--- INFORMATION SHOWN ---

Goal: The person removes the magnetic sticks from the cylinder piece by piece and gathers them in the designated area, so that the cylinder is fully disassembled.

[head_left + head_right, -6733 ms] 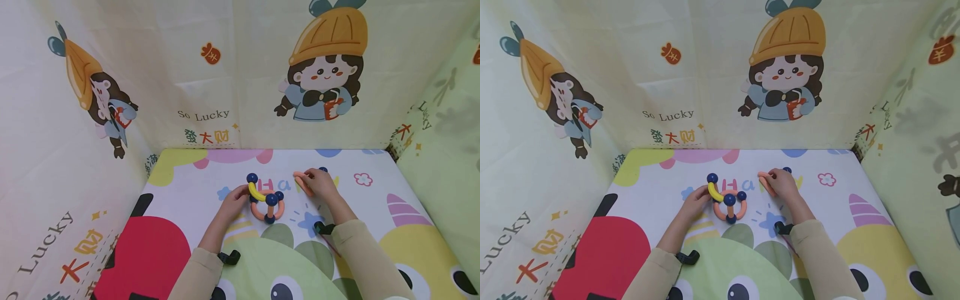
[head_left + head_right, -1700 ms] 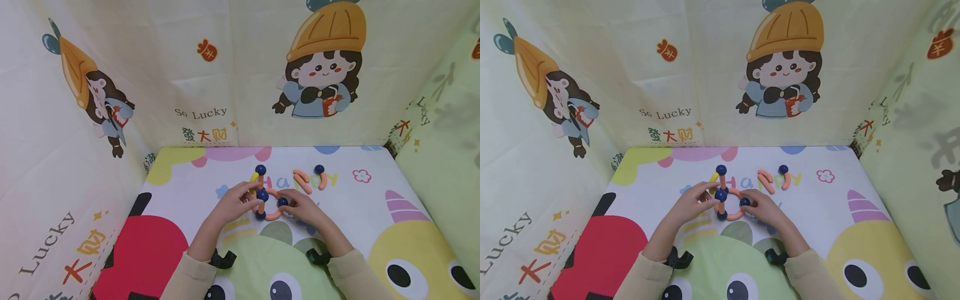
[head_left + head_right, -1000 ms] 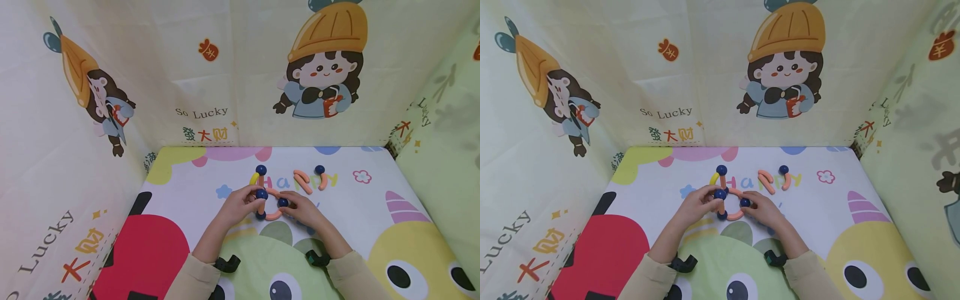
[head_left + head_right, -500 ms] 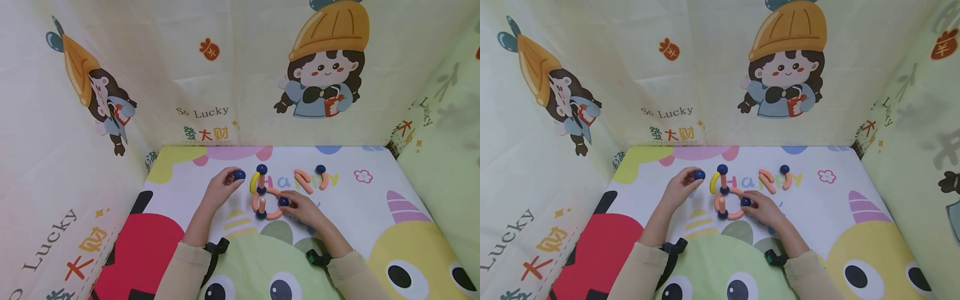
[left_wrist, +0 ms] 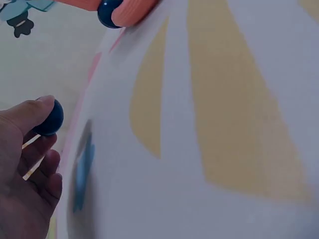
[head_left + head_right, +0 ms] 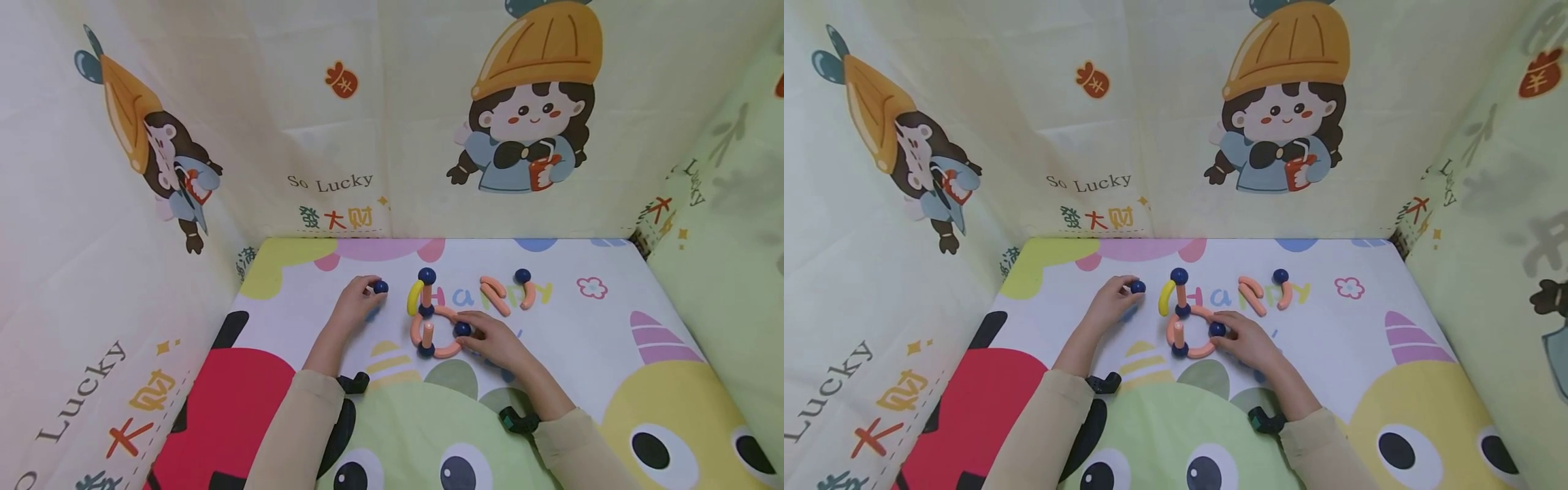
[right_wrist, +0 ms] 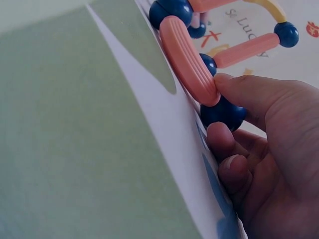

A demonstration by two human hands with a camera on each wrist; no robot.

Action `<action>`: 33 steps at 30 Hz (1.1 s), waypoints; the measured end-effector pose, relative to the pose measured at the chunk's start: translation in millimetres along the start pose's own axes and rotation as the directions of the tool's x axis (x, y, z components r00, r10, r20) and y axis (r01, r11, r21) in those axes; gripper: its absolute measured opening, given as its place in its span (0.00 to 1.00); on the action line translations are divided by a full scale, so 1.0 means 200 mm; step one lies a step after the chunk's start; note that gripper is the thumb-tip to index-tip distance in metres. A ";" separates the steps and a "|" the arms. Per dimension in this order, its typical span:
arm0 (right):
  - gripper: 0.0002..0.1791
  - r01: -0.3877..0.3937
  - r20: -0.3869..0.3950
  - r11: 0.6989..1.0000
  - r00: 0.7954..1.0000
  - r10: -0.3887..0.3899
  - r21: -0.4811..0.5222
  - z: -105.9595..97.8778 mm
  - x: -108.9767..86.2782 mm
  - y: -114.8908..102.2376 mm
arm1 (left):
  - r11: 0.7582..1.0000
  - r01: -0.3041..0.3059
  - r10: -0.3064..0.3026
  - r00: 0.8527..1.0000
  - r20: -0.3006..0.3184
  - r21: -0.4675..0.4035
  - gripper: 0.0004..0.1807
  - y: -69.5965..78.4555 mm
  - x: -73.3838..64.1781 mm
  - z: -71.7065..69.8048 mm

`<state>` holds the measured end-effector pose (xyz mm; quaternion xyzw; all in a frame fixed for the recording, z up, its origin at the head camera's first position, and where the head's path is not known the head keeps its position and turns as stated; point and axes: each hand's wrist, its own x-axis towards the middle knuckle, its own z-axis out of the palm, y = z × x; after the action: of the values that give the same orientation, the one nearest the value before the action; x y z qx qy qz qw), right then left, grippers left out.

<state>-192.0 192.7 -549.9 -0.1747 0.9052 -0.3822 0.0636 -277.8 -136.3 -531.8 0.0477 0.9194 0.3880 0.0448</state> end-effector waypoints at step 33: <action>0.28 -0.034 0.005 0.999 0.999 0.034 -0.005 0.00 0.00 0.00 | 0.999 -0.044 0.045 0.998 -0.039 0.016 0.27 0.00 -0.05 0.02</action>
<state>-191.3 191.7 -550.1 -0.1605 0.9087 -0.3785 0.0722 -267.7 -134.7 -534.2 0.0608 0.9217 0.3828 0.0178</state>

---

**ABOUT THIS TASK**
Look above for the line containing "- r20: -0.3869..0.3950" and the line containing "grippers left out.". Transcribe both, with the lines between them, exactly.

**ANSWER FOR THIS EXERCISE**
  - r20: -0.3869..0.3950
  - r11: 0.6989..1.0000
  - r00: 0.7954..1.0000
  - r10: -0.3887..0.3899
  - r21: -0.4811..0.5222
  - z: -105.9595..97.8778 mm
  - x: -108.9767..86.2782 mm
  - y: -114.8908..102.2376 mm
arm1 (left):
  - r11: 0.7582..1.0000
  - r01: -0.3041..0.3059
  - r10: -0.3064..0.3026
  - r00: 0.8527..1.0000
  - r20: -0.3006..0.3184
  - r21: -0.4675..0.4035
  - gripper: 0.0004..0.1807
  - y: -69.5965..78.4555 mm
  - x: -73.3838..64.1781 mm
  - z: -71.7065..69.8048 mm

`<state>` holds the measured end-effector pose (xyz mm; quaternion xyzw; all in a frame fixed for the recording, z up, its origin at the head camera's first position, and where the head's path is not known the head keeps its position and turns as stated; point and axes: each hand's wrist, its own x-axis towards the middle knuckle, its own z-axis out of the palm, y = z × x; after the action: of the values that give the same orientation, the one nearest the value before the action; x y z qx qy qz qw), right then left, grippers left out.

Further output is not needed for this exercise.